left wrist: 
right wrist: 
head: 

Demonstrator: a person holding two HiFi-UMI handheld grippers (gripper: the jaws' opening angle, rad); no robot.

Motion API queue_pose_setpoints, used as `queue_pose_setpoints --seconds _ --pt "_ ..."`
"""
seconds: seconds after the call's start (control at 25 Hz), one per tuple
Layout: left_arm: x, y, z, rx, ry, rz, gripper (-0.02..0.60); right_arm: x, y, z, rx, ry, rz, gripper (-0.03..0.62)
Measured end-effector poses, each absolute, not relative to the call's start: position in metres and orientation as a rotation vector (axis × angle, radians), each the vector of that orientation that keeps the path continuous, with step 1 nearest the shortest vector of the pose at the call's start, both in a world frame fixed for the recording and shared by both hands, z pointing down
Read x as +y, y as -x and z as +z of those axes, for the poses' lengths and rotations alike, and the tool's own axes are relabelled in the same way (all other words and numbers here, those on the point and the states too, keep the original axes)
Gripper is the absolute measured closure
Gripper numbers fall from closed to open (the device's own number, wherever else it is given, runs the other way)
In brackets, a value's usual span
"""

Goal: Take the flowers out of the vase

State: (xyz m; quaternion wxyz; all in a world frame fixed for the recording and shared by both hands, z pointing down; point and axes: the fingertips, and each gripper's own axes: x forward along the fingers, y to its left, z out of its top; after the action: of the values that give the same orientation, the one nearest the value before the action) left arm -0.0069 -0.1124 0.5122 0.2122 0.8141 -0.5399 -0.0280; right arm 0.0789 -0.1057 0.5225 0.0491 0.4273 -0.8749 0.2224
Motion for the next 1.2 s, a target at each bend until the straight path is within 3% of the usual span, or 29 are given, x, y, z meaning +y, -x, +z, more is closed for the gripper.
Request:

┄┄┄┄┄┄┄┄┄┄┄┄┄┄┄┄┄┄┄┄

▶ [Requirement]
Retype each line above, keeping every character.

▶ [Written solution]
left wrist: 
right wrist: 
head: 

Demonstrator: a person holding two HiFi-UMI handheld grippers (gripper: the jaws' opening angle, rad); no robot.

Motion API queue_pose_setpoints, used as `queue_pose_setpoints --seconds _ --pt "_ ..."`
"""
seconds: seconds after the call's start (control at 25 Hz), one per tuple
Layout: left_arm: x, y, z, rx, ry, rz, gripper (-0.02..0.60); right_arm: x, y, z, rx, ry, rz, gripper (-0.03..0.62)
Measured end-effector poses, each absolute, not relative to the call's start: position in metres and orientation as a rotation vector (axis × angle, radians), each the vector of that orientation that keeps the path continuous, with step 1 nearest the shortest vector of the pose at the call's start, both in a world frame fixed for the recording and shared by both hands, z pointing down
Read x as +y, y as -x and z as +z of those axes, for the poses' lengths and rotations alike, and the tool's own axes are relabelled in the same way (all other words and numbers here, those on the point and the states too, keep the original axes)
Gripper is the absolute measured closure
Gripper numbers fall from closed to open (the device's own number, wherever else it is given, runs the other way)
In brackets, a value's usual span
"""

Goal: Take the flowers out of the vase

State: (xyz m; quaternion wxyz; all in a world frame fixed for the recording and shared by both hands, z pointing down; point and axes: the fingertips, and each gripper's own axes: x forward along the fingers, y to its left, z out of its top; after the action: of the values that give the same orientation, the one nearest the value before the action) left arm -0.0069 -0.1124 0.5122 0.2122 0.8141 -0.5399 -0.0280; right arm 0.0789 -0.1057 0.5225 0.0491 0.4273 -0.8749 0.2224
Motion for the next 1.2 s, a target at each bend until the straight path is within 3% of the usual span, or 29 are given, x, y, z meaning +y, -x, +z, more is closed for the gripper.
Request:

What precedes this is the full answer.